大怪我をしないように手加減はされているが、少女の額はヒリヒリと痛む。
「うぅ~……」
「そら、今日は気が済むまで付き合ってやる。
一度や二度叩かれた程度で諦めるつもりか?」
「まだまだぁつ!!」
犬千代が長棒を握り直し、九十郎に向かって突進する。
「ぬるいっ!」
鋭い突きを掻い潜り、九十郎は竹刀を犬千代に叩きつける。
手加減はされているが、少女の脇腹がズキズキと痛んだ。
「真っ直ぐ突っ込むだけなら猪にでもできる。
腹に力を籠めろ、腋を締めろ、前を向いて顎を引き、呼吸を整えろ」
「そんな事……そんな事、言われなくなって」
「来い」
「たああぁぁっ!!」
「甘いっ!」
長棒による薙ぎは……ギリギリの所で届かず、犬千代が再び構え直すよりも早く肉薄し、その脛を蹴手繰った。

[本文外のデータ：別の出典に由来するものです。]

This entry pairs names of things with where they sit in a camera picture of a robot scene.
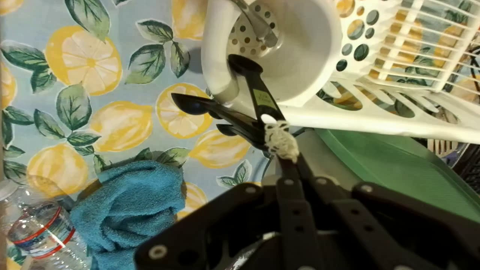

「剣先にばかり注意を向けるな、見るべき場所は末端よりも重心、
剣先指先よりも肩と腰だ」
「分かってるってば!」
身体中に纏わり付く土埃も気にせずに、転んだ拍子に擦りむいた膝も気にせずに、犬千代は長棒を拾って立ち上がる。
「来い」
「でやあああぁぁぁーーーっ!!」
全身がズキズキと痛んでも、犬千代はこの瞬間が大好きであった。
少しずつ、少しずつ、自分が研ぎ澄まされていく感覚が好きだった。
少なくとも、良く分からないろぉまの話や、航海の話を黙って聞いているよりは。
こうした犬千代と九十郎の毎日は、天文20年、西暦換算で1551年、犬千代14歳、九十郎16歳(数え年)、犬千代が織田久遠信長に小姓として仕えるようになる日まで続いた。
九十郎が未来の知識を有する者である事、前田利家の信頼を得て、安泰な生活を確保してくれるわぁ……等と考えている事を、犬千代はまだ気づいていない。
犬千代が……いや、前田犬子利家が九十郎からそれを告げられるのはもう少し後……犬子が初めて九十郎に抱かれる日の事、九十郎が散々葛藤した挙句、結局堪え切れずにヤッちまった日の事である。